Phospholipase D: Role in signal transduction and membrane traffic

Abstract

The activation of phospholipase D (PLD) in response to cell stimulation by extracellular signal molecules is a widespread phenomenon. A variety of extracellular signal molecules cause a rapid and dramatic stimulation of PLD activity. G proteins and protein kinases appear to be involved in the receptor-mediated regulation of PLD. There is indirect evidence for the existence of multiple PLD subtypes, both membrane-associated and cytosolic. Recent studies indicate that PLD activities require a lipid cofactor, phosphatidylinositol 4,5-bisphosphate (PIP₂). Addition of PIP₂ at physiological concentrations stimulates both membrane-associated and partially purified PLD activity. Other acidic phospholipids have little or no effect. Neomycin, a high affinity ligand of PIP₂, inhibits membrane PLD activity, presumably by binding to endogenous PIP₂. A monoclonal antibody to phosphatidylinositol 4-kinase inhibits PIP₂ synthesis in permeabilized U937 cells and blocks PLD activation by GTPγS and TPA. These results indicate that PIP₂ synthesis is required for G protein- and protein kinase C-mediated activation of PLD in the cells.

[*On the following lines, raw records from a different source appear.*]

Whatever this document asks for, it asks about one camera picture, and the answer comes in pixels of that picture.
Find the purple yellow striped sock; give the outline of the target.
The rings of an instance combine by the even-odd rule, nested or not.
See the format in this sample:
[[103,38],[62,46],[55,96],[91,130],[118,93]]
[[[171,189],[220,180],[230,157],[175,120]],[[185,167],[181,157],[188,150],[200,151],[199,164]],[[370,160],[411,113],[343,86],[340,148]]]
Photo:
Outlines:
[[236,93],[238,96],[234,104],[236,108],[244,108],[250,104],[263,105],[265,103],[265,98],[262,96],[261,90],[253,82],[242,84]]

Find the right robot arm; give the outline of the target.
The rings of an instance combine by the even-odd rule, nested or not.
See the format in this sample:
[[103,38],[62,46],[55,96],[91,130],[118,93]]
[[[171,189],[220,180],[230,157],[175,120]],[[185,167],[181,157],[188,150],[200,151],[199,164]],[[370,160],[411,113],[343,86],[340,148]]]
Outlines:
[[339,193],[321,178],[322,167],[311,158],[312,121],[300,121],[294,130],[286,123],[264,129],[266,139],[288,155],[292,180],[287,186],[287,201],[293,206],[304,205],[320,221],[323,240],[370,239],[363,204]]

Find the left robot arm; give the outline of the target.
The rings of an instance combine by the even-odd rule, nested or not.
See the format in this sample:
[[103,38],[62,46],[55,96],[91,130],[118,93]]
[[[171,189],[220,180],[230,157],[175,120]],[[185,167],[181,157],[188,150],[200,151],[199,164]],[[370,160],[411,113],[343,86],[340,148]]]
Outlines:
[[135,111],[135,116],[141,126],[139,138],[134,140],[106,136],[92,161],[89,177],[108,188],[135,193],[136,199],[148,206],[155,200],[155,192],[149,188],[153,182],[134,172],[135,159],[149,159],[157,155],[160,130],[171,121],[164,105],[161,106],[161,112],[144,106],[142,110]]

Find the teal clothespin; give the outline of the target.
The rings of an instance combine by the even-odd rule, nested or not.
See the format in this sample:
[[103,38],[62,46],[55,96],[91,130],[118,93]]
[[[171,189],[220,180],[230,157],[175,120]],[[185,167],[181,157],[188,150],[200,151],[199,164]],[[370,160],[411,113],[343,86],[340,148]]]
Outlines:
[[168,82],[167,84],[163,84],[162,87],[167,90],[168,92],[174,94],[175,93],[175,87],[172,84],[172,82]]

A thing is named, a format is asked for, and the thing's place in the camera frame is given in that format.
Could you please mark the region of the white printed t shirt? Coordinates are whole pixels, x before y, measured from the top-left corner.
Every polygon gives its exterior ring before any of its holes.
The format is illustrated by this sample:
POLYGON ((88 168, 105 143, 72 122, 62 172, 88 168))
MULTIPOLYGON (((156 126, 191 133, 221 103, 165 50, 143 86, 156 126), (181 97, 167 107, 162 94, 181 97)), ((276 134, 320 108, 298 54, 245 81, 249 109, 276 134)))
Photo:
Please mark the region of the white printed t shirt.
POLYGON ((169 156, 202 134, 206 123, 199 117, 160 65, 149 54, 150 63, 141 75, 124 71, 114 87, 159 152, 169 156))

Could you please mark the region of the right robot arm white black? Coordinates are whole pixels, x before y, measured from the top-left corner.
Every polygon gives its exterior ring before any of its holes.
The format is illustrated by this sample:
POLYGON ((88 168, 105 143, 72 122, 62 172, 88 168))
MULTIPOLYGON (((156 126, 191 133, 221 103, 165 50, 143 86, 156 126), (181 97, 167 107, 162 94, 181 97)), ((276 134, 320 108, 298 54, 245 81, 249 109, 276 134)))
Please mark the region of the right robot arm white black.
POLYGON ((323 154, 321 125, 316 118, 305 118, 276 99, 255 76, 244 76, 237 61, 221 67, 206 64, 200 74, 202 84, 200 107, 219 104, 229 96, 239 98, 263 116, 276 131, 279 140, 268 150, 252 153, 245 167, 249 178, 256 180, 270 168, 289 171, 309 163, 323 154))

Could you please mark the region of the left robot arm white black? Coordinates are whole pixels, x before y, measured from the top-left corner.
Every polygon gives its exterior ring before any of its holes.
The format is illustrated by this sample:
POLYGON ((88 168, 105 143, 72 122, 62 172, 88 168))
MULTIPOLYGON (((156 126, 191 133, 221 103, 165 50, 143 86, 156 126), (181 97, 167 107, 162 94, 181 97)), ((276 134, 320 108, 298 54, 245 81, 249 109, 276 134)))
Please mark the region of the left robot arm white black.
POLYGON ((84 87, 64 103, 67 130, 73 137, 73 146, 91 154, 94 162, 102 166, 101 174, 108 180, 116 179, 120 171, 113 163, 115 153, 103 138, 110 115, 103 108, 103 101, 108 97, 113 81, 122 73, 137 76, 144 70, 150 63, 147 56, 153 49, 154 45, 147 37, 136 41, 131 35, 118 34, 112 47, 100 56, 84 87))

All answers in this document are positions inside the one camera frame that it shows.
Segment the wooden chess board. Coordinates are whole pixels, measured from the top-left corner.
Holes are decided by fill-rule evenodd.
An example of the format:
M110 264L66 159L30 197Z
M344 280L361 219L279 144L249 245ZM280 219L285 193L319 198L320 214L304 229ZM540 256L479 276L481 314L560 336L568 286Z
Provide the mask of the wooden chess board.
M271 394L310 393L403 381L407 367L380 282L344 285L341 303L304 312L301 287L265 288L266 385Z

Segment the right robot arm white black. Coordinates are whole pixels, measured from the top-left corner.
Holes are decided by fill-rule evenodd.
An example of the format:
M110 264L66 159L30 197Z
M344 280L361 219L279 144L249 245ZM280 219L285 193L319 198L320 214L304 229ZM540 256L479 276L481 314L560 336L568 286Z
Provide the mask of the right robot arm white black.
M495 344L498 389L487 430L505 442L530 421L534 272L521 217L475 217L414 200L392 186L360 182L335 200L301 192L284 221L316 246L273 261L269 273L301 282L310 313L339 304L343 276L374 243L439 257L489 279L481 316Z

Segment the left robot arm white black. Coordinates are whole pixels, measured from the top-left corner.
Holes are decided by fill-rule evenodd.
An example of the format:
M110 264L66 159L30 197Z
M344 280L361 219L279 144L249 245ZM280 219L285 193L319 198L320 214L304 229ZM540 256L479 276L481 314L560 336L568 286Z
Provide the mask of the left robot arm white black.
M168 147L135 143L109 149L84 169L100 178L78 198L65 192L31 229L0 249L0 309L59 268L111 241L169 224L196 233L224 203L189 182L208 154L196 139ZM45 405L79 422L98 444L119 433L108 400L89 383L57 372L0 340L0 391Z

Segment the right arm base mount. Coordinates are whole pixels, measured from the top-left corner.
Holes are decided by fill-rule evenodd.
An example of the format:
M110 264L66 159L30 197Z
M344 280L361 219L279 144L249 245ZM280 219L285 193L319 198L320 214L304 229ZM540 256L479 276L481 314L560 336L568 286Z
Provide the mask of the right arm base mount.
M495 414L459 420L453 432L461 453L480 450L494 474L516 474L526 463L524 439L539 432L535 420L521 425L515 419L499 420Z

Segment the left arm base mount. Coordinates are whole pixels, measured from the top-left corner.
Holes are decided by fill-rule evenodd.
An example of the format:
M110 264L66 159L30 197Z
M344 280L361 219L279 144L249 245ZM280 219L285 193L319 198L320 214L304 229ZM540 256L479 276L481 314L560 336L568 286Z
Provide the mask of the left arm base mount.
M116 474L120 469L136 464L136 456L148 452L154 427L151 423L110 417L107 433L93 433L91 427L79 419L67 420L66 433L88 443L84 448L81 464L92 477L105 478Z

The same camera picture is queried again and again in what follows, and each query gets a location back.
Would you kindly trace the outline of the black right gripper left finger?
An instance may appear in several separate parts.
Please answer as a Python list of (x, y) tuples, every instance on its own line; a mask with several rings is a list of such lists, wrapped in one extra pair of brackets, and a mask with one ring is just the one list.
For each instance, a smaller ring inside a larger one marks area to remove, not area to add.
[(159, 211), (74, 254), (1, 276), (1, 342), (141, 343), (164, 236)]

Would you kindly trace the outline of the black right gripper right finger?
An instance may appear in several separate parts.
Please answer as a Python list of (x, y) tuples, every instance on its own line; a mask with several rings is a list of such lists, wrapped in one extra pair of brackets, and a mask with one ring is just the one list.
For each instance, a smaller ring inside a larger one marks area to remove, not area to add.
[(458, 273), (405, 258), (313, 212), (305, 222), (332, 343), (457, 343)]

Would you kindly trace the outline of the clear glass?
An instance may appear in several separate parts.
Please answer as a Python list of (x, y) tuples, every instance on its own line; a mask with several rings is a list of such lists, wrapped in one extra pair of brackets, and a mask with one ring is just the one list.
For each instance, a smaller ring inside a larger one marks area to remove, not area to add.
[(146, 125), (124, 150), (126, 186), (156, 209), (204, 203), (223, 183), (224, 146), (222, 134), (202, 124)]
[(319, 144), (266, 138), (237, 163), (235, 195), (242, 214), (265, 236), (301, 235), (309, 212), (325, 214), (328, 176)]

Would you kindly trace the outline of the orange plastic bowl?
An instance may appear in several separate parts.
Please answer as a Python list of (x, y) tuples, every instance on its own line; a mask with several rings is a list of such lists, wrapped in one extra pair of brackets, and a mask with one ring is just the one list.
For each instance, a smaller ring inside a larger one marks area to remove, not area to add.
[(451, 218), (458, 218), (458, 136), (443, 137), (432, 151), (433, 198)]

Recent evidence has implicated PLD and phosphoinositide kinases in vesicular trafficking. The main lipid mediator produced by PLD, phosphatidic acid, could regulate membrane traffic events by direct regulation of target proteins involved in vesicle targeting, docking and fusion. In addition, under certain circumstances, the formation of phosphatidic acid may lead to changes in lipid bilayer properties that would facilitate vesicle budding and fusion events in the course of intracellular membrane traffic.